Steve Blair, CannonDesign’s Science & Technology practice director, has worked with ORNL and the DOE for decades and has a deep respect for the scientists who work in these spaces. “What stands out to me is that the building is the experiment,” says Steve. “It's all one and the same. It's not like we're going to build a building, and then they bring this piece of equipment in. No, we're putting in all the special power, all the special cooling, all the special shielding, and the scientists are adding different components that they're designing and creating. Some of these components have never been created before, so it's all one great big experiment. The passion from some of the scientists and the excitement is enthralling.” 

Sarunas Rumsa, CannonDesign’s project director for the STS also has a long history of working with ORNL and other DOE facilities. He takes the time to truly understand what the scientists are trying to achieve and to determine how our design can help bring their goals to fruition.

Jeff Murray, also representing CannonDesign, recognizes the historical role the design team is playing and takes its significance to heart. “A lot of architects will dismiss an industrial building like this because they tend to not be aesthetically beautiful,” says Jeff. “We understand that architecture is secondary compared to what’s going on inside, but that doesn’t mean it can’t be a beautiful industrial building. We want to get this right — and the ORNL staff appreciates that.” 

Currently in the schematic design phase, the team is implementing all the necessities the ORNL team requires. For example, the building structure must be sized to accommodate neutron beamlines of different lengths. Why different beamline lengths? To allow scientists to calculate the velocity of the neutrons from measurement of the time it takes them to travel to the detectors. Of course, the building must be designed to withstand any natural disaster. Another major design consideration is accommodating the extensive and complex equipment. “We’re designing the facility that encloses the machinery, so getting it right the first time is vital. We’re talking 10 feet of carbon steel bars, 21-24 inches of concrete, and a foundation that had to hold 250,000 tons,” said Blair.

Ken Herwig and his staff feel like they are being heard by the design team — that CannonDesign is listening. “They’re very skilled and easy to work with in terms of on-the-fly discussions. That’s always been impressive. As architects, they have always been able to gain enough understanding of the future function of these buildings so they can propose solutions that can help us optimize usage of space and save money,” said Herwig. 

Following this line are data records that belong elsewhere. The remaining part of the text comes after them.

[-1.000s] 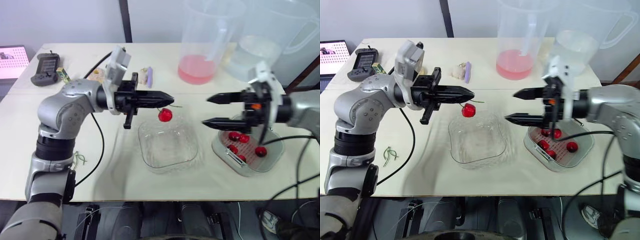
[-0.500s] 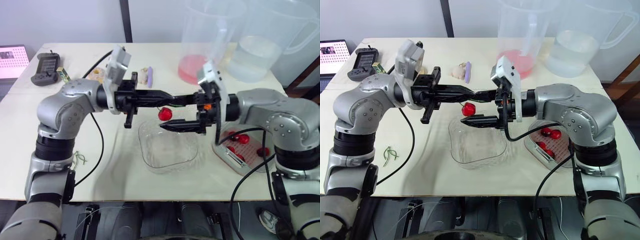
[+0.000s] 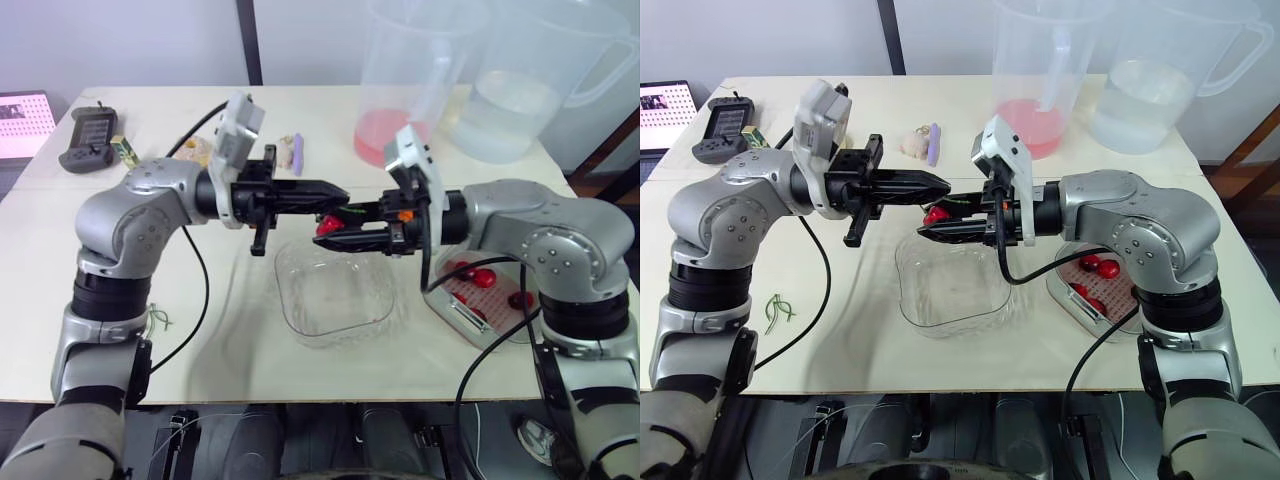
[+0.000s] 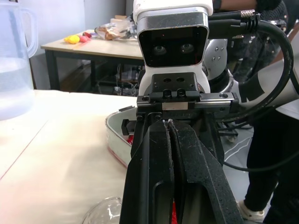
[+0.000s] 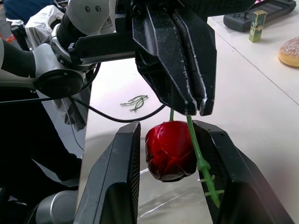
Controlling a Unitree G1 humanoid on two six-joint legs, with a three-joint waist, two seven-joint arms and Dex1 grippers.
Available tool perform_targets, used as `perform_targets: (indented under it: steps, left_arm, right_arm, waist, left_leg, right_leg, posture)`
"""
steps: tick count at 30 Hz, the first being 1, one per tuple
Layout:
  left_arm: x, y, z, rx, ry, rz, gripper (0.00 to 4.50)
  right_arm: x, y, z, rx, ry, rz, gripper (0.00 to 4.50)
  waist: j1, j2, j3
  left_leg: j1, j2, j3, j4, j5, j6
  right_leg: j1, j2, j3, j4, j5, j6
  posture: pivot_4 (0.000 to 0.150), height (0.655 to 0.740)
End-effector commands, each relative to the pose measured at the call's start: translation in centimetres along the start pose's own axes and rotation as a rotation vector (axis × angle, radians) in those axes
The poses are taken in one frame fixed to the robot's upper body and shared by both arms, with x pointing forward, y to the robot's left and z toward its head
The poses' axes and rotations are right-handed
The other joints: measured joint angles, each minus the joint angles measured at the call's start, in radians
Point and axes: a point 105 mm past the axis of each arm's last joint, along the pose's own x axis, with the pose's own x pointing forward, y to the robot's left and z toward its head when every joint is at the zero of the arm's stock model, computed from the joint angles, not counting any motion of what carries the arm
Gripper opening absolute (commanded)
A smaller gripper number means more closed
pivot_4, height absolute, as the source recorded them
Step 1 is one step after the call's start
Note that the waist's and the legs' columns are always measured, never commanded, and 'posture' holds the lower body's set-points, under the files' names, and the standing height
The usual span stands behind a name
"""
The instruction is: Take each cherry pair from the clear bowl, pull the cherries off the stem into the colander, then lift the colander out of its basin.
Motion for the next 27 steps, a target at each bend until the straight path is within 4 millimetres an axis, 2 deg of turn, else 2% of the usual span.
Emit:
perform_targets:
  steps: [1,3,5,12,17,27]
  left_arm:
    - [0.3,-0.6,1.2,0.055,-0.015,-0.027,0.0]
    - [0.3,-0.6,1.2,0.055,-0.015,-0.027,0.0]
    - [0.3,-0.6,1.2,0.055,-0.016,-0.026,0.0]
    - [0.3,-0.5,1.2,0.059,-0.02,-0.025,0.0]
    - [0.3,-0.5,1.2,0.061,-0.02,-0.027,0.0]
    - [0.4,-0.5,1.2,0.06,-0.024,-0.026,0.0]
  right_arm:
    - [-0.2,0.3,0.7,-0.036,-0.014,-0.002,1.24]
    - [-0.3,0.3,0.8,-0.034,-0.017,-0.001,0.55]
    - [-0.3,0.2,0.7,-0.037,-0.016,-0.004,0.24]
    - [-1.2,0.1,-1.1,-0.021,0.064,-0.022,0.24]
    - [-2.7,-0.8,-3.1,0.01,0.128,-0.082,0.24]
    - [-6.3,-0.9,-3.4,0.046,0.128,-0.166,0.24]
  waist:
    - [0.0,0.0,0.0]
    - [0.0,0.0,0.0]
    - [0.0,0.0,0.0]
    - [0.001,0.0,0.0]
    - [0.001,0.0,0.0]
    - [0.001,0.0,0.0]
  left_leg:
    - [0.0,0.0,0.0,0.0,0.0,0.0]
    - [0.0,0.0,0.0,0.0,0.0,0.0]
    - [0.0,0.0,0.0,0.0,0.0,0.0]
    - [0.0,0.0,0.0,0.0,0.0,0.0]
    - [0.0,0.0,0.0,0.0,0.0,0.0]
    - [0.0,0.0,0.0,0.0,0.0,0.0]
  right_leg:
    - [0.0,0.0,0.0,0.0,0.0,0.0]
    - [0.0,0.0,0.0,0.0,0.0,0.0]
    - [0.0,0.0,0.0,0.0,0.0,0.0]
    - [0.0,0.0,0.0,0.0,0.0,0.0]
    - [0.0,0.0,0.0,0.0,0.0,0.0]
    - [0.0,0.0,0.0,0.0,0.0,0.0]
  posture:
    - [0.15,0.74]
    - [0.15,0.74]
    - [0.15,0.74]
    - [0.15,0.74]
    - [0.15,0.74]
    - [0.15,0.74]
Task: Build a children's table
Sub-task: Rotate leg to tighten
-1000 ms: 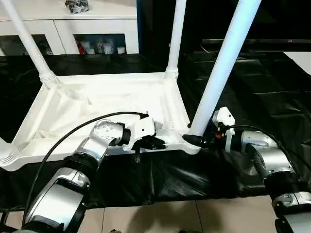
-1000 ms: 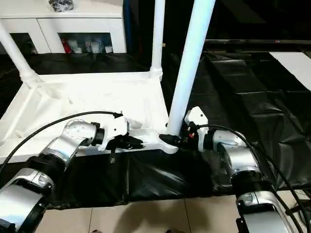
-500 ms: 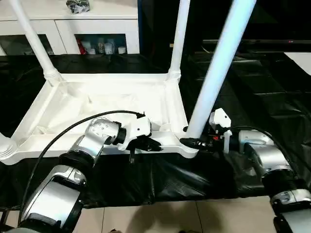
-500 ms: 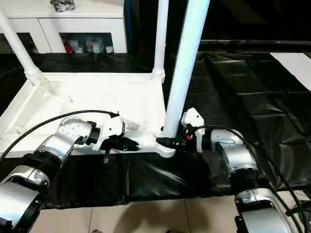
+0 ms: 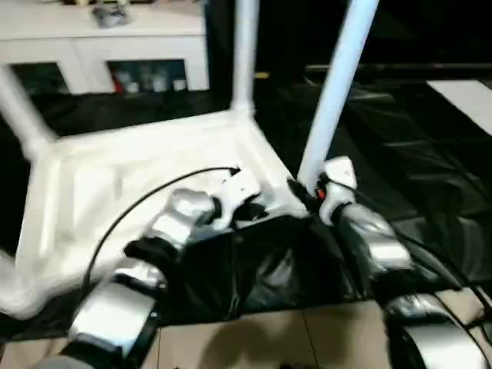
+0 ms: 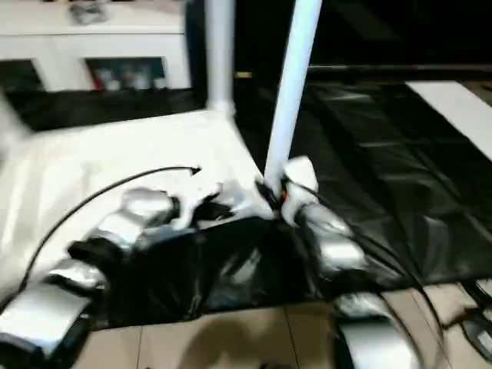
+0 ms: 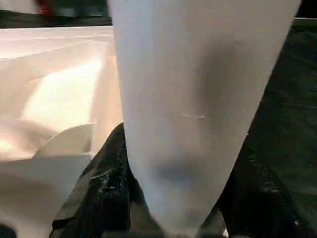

Acknowledging that his role in the STS project is a once-in-a-generation opportunity, Herwig envisions the next generation of scientists will discover extraordinary breakthroughs, such as more effective and accessible uses of renewable energy, the key to moving away from fossil fuel-powered transportation, as well as better technologies for batteries and energy storage. The trail that ORNL has blazed over the past 80 years will undoubtedly lead to remarkable discoveries over the next 80 years — and beyond. 

The Second Target Station is predicted to open in 2034. 

Author Hillary Simon is a communications specialist for CannonDesign. She is also the proud granddaughter of the late Dr. Albert Simon, who was the associate director of the Neutron Physics Division at ORNL from 1950-1960.